Having been raised on a family farm that had a sizable nature preserve on it in the hilly country of Southwest Wisconsin, I can relate to the untouched raw quality of the deepest reaches of that wilderness and the mystery that can be found in the valleys and ravines. Flora and fauna dwell there that are seldom seen outside of those cool, shady locales. When Rice and Sara stray into those forbidden reaches, I feel their wonder as I had as a child.

I was not let down by the ending, either. Instead of being left flat, we are given a worthy ending and closure. Not a fully happy end nor an ironic twist. Each character has his or her place in the close of this tale, right down to Sophie.

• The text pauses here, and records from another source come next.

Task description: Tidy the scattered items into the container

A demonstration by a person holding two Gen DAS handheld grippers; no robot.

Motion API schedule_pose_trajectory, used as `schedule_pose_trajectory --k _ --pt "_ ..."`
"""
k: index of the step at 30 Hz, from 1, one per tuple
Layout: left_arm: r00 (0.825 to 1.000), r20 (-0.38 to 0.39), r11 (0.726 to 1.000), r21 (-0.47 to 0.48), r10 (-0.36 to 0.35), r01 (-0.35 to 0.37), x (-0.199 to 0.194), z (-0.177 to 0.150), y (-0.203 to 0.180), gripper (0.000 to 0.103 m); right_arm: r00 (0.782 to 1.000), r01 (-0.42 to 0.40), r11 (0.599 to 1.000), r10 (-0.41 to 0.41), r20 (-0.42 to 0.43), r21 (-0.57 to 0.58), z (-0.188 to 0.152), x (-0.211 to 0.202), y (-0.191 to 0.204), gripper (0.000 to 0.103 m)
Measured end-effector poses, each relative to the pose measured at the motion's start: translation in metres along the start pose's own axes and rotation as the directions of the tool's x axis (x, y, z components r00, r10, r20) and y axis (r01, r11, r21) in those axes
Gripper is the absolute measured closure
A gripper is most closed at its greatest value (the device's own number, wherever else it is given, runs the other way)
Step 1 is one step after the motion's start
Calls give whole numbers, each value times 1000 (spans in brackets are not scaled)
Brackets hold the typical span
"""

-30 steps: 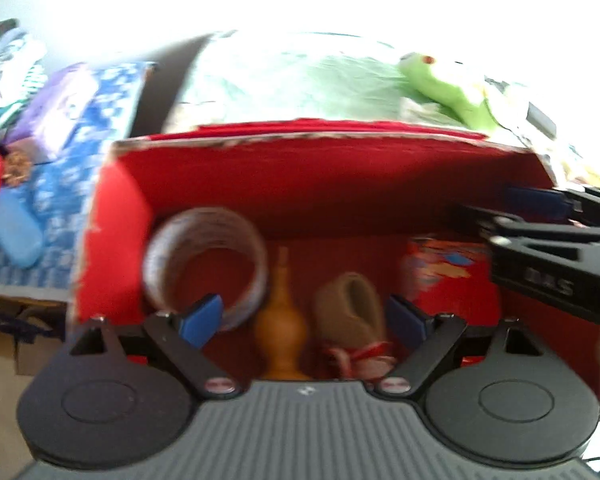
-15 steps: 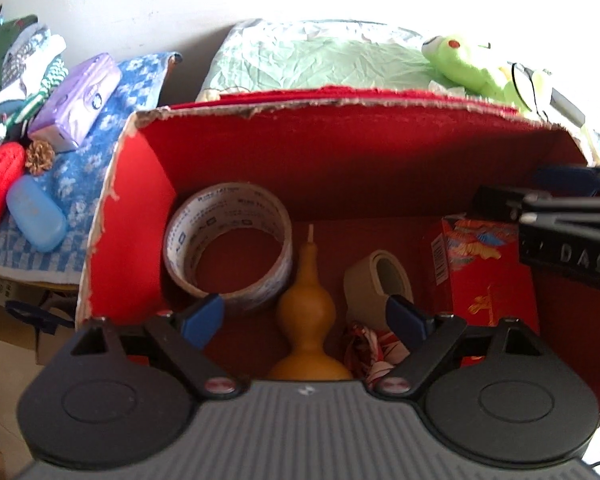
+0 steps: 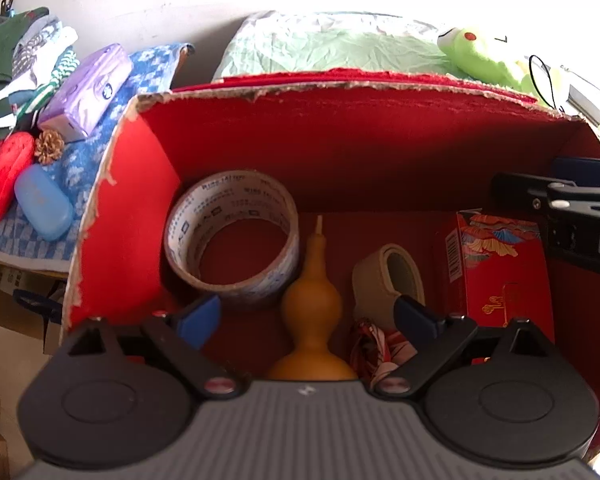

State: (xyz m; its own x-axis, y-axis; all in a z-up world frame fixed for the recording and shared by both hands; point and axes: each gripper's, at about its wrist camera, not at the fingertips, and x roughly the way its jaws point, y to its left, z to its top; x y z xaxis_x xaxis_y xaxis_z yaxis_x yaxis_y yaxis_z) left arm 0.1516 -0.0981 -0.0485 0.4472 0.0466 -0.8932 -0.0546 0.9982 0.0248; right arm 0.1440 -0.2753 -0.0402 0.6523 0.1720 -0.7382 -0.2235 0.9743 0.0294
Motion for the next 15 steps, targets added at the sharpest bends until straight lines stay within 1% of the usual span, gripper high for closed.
schedule_pose_trajectory --k 2,5,9,12,15 --pt "1000 2 1000 -2 15 -15 0 0 -2 10 1000 -17 1000 17 -7 -11 0 1 1 36" --pt "999 5 999 -11 32 -32 1 0 -3 12 999 -50 998 50 -17 -27 0 2 3 29" --pt "999 1 999 -21 50 -50 5 2 -6 14 996 -84 995 83 -28 -46 0 2 5 29" --pt "997 22 996 -33 80 -79 3 1 -7 16 992 -121 990 119 -39 -67 -2 2 7 28" --pt "994 46 995 -28 98 -97 0 -2 -8 17 991 -127 988 123 -53 -91 -2 3 11 26"
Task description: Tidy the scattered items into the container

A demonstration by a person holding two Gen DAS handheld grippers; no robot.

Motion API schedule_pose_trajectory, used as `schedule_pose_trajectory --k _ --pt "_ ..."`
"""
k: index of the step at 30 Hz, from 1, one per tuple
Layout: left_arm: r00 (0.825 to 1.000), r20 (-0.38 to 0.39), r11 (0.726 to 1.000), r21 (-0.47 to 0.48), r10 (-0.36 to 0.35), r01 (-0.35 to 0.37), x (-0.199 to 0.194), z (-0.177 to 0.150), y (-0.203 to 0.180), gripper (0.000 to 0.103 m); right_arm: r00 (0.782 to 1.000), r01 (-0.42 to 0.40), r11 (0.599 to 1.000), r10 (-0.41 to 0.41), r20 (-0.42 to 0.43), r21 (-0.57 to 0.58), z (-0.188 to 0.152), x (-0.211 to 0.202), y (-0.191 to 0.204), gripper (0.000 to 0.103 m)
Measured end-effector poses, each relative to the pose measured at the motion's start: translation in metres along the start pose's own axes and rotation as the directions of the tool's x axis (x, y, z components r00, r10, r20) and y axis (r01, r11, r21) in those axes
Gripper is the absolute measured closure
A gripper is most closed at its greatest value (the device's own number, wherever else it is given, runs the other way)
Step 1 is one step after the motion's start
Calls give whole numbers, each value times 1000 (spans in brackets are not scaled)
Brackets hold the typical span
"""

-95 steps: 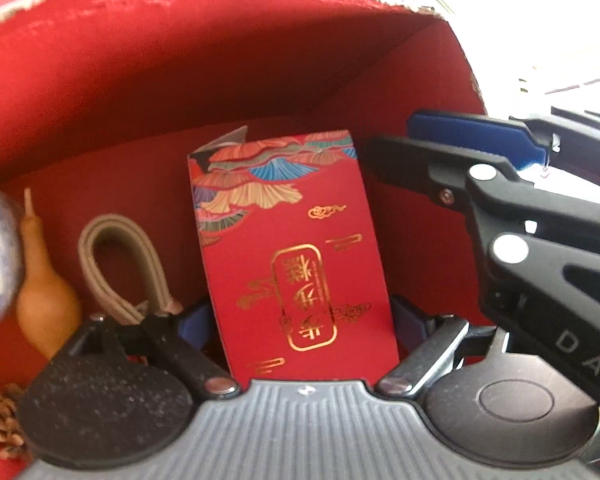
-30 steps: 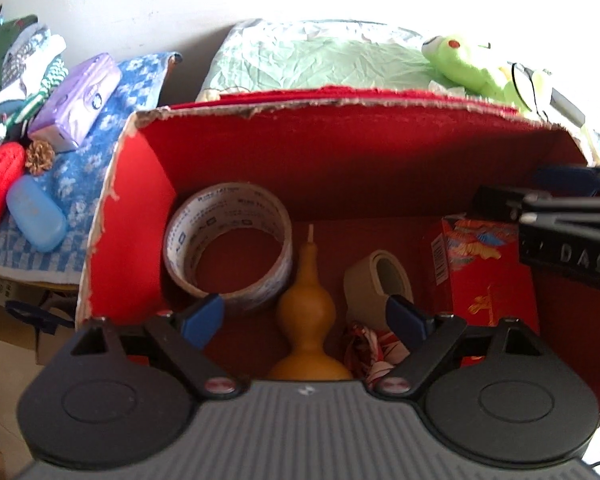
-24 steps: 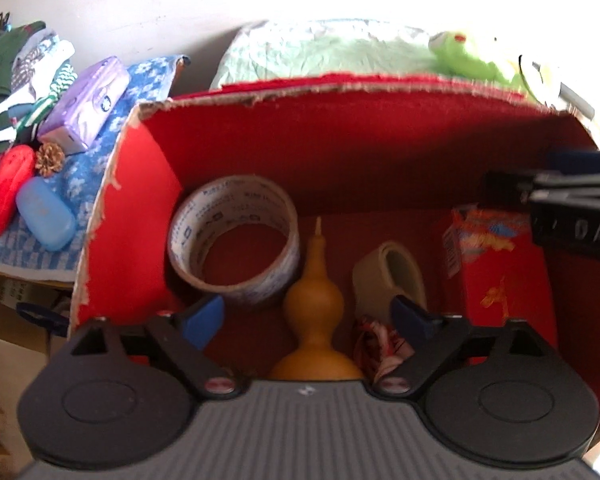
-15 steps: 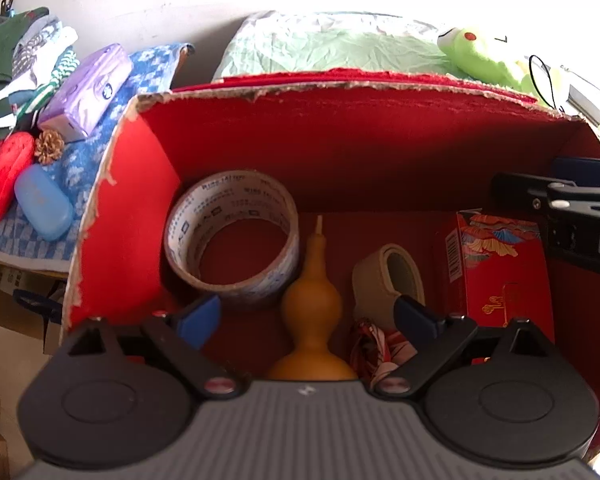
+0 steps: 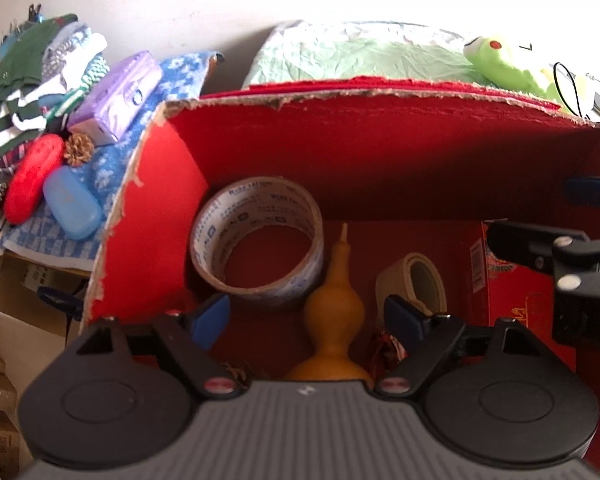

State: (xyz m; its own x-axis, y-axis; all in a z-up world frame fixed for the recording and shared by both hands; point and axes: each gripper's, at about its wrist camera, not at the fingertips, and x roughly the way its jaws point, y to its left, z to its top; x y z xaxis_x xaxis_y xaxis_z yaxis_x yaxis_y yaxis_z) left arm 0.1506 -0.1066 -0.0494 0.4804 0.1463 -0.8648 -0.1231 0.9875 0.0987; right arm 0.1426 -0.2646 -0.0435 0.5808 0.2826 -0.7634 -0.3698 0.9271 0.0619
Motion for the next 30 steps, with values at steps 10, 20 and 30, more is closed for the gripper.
schedule_pose_trajectory --k 10,20,30 --pt "991 111 995 59 73 -80 -10 -7 -10 14 1000 10 1000 -10 1 -3 -1 0 -1 27" --pt "988 137 985 145 74 -94 -11 -7 -19 1 991 110 992 -114 -63 -62 0 9 9 30" --pt "962 240 984 150 -131 96 -26 -15 -1 1 971 238 971 -238 -30 -19 -1 5 6 38"
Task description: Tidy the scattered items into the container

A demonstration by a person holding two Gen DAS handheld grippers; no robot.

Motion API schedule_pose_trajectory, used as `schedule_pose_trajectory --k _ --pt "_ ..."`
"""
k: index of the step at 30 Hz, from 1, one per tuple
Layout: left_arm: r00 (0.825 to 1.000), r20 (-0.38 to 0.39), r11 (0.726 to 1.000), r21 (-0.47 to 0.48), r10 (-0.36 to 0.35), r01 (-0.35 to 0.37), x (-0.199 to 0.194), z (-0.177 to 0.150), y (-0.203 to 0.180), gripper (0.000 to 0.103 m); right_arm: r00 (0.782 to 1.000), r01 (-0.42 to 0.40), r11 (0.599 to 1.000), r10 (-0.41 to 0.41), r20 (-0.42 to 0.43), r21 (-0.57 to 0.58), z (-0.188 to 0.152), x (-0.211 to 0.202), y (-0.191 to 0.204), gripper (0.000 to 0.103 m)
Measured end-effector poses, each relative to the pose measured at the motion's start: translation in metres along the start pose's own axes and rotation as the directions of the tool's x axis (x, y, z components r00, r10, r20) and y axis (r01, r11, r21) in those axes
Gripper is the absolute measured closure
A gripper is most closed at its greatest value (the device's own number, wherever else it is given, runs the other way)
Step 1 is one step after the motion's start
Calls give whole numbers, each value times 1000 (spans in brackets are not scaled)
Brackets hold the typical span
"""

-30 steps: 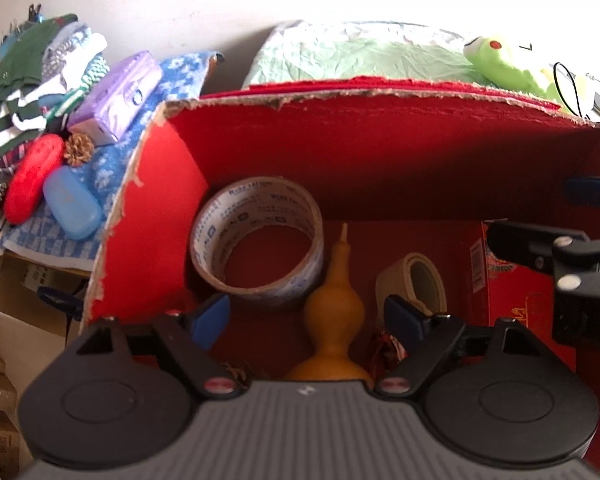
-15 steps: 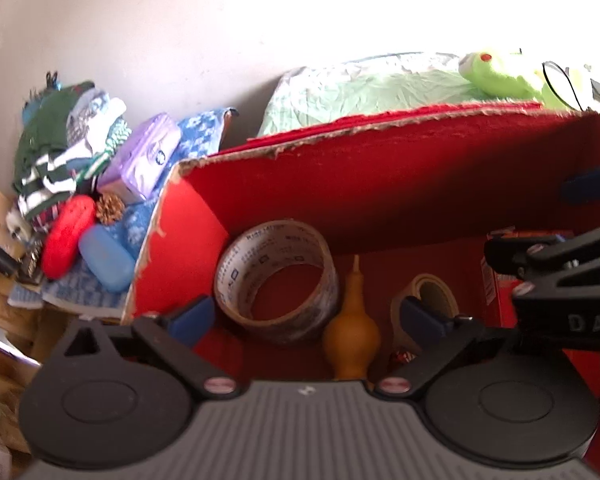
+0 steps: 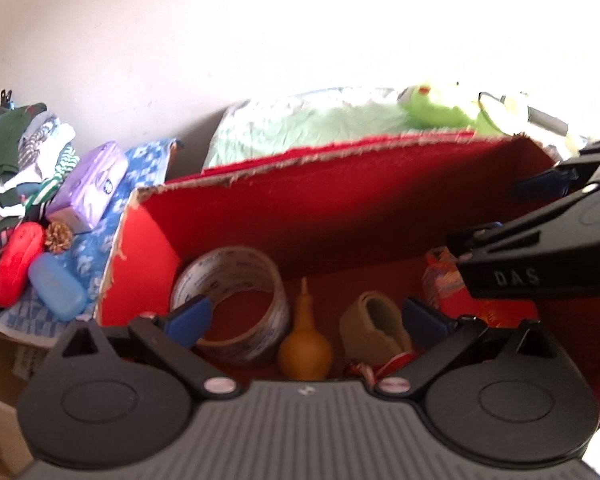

If you happen by the shelf at my local Starbucks and see this title still there, pick it up. You will not be disappointed.


The Pilot’s Wife


I acquired a copy of The Pilot’s Wife by Anita Shreve from the Little Free Library at my local Starbucks here in Salt Lake City, Utah.  According to the fly page, it originally came from the Bumpers Library, Camp Joseph T. Robinson in North Little Rock, Arkansas.  It is also stamped “Property of the U.S. Army.”  This copy has not been dog-eared but the pages are aged and yellow.  I love the smell of an aging tome.

I searched for information on the author, and it appears that Anita Shreve has passed into the ether.  She published nineteen works of fiction and two non-fiction.  This particular title was chosen to be in the 1999 Oprah Winfrey’s Book Club.

This is a Contemporary Fiction novel that could narrowly cross over into Romance due to having a romantic subtext to the plot, though it is a rather small carryover.  The author gives much more time to the well developed plot than to the romance for which this reviewer is glad.  Romance is a genre that is not one that I naturally gravitate toward.  The closest I usually stray is Contemporary Fiction and Young Adult.

This book explores the question, how well do you truly know those with which you share your life and your home?  A knock on the door in the small hours of the morning can change your world forever.

The main character, Kathryn, suffers loss and a continuing spiral of mysterious circumstances that takes her halfway around the world where everything she ever knew unraveled like an old sweater.  The entire book builds up a tantalizing tale, but the ending left me a flat.  The story was woven like a fine silk web and then abruptly it was over and there was an afterthought of what seemed like one year later.

As I stated, I did enjoy the book, I just wish there was more meat at the end.